* **Stored data**:

+++++

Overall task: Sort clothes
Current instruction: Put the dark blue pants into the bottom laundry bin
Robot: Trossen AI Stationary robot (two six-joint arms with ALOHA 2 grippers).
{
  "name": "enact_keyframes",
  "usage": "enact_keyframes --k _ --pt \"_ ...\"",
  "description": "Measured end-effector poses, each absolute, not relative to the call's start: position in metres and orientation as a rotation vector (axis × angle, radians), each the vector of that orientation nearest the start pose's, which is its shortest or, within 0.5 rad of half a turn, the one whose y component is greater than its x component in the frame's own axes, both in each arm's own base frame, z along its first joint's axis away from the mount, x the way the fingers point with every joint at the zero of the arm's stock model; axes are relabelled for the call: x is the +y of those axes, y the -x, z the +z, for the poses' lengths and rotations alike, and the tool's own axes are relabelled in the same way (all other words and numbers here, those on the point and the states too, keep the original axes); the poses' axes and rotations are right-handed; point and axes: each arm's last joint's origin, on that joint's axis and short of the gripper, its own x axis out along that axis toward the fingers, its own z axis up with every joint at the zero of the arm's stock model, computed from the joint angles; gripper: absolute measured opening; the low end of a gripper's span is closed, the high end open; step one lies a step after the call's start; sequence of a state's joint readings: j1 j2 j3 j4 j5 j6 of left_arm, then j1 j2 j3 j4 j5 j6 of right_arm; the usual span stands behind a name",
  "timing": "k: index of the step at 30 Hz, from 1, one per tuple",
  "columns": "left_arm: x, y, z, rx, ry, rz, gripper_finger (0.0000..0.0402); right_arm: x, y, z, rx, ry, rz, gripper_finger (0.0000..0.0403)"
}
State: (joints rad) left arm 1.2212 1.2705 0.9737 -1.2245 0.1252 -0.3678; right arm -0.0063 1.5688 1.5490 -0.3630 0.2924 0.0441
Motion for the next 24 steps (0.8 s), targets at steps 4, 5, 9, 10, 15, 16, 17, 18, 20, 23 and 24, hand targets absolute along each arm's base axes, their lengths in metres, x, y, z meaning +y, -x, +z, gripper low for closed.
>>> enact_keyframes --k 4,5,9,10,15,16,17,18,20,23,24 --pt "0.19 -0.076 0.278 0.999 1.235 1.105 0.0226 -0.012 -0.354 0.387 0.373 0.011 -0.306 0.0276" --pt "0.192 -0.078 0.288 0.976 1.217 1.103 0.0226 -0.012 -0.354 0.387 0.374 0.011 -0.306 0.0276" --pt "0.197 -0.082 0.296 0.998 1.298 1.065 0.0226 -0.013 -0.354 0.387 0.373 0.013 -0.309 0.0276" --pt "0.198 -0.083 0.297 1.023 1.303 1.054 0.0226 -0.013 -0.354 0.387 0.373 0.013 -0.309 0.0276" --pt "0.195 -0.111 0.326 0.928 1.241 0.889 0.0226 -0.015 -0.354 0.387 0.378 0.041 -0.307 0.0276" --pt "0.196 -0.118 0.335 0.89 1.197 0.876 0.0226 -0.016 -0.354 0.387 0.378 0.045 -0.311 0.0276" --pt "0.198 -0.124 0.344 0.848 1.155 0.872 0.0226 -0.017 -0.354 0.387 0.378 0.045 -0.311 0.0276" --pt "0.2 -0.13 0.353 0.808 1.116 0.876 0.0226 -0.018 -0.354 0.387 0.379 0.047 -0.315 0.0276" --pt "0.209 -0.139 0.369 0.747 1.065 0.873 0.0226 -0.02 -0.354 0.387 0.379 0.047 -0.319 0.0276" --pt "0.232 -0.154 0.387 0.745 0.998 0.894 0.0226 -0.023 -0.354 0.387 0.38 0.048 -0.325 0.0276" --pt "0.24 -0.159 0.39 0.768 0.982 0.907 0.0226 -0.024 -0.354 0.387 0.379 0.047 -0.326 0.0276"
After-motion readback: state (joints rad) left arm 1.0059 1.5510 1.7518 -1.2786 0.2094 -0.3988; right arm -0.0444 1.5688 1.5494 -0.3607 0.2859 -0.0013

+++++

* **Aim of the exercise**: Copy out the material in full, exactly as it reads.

* **Response to this task**:
Overall task: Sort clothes
Current instruction: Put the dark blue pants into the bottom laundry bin
Robot: Trossen AI Stationary robot (two six-joint arms with ALOHA 2 grippers).
{
  "name": "enact_keyframes",
  "usage": "enact_keyframes --k _ --pt \"_ ...\"",
  "description": "Measured end-effector poses, each absolute, not relative to the call's start: position in metres and orientation as a rotation vector (axis × angle, radians), each the vector of that orientation nearest the start pose's, which is its shortest or, within 0.5 rad of half a turn, the one whose y component is greater than its x component in the frame's own axes, both in each arm's own base frame, z along its first joint's axis away from the mount, x the way the fingers point with every joint at the zero of the arm's stock model; axes are relabelled for the call: x is the +y of those axes, y the -x, z the +z, for the poses' lengths and rotations alike, and the tool's own axes are relabelled in the same way (all other words and numbers here, those on the point and the states too, keep the original axes); the poses' axes and rotations are right-handed; point and axes: each arm's last joint's origin, on that joint's axis and short of the gripper, its own x axis out along that axis toward the fingers, its own z axis up with every joint at the zero of the arm's stock model, computed from the joint angles; gripper: absolute measured opening; the low end of a gripper's span is closed, the high end open; step one lies a step after the call's start; sequence of a state's joint readings: j1 j2 j3 j4 j5 j6 of left_arm, then j1 j2 j3 j4 j5 j6 of right_arm; the usual span stands behind a name",
  "timing": "k: index of the step at 30 Hz, from 1, one per tuple",
  "columns": "left_arm: x, y, z, rx, ry, rz, gripper_finger (0.0000..0.0402); right_arm: x, y, z, rx, ry, rz, gripper_finger (0.0000..0.0403)"
}
State: (joints rad) left arm 1.2212 1.2705 0.9737 -1.2245 0.1252 -0.3678; right arm -0.0063 1.5688 1.5490 -0.3630 0.2924 0.0441
Motion for the next 24 steps (0.8 s), targets at steps 4, 5, 9, 10, 15, 16, 17, 18, 20, 23 and 24, hand targets absolute along each arm's base axes, their lengths in metres, x, y, z meaning +y, -x, +z, gripper low for closed.
>>> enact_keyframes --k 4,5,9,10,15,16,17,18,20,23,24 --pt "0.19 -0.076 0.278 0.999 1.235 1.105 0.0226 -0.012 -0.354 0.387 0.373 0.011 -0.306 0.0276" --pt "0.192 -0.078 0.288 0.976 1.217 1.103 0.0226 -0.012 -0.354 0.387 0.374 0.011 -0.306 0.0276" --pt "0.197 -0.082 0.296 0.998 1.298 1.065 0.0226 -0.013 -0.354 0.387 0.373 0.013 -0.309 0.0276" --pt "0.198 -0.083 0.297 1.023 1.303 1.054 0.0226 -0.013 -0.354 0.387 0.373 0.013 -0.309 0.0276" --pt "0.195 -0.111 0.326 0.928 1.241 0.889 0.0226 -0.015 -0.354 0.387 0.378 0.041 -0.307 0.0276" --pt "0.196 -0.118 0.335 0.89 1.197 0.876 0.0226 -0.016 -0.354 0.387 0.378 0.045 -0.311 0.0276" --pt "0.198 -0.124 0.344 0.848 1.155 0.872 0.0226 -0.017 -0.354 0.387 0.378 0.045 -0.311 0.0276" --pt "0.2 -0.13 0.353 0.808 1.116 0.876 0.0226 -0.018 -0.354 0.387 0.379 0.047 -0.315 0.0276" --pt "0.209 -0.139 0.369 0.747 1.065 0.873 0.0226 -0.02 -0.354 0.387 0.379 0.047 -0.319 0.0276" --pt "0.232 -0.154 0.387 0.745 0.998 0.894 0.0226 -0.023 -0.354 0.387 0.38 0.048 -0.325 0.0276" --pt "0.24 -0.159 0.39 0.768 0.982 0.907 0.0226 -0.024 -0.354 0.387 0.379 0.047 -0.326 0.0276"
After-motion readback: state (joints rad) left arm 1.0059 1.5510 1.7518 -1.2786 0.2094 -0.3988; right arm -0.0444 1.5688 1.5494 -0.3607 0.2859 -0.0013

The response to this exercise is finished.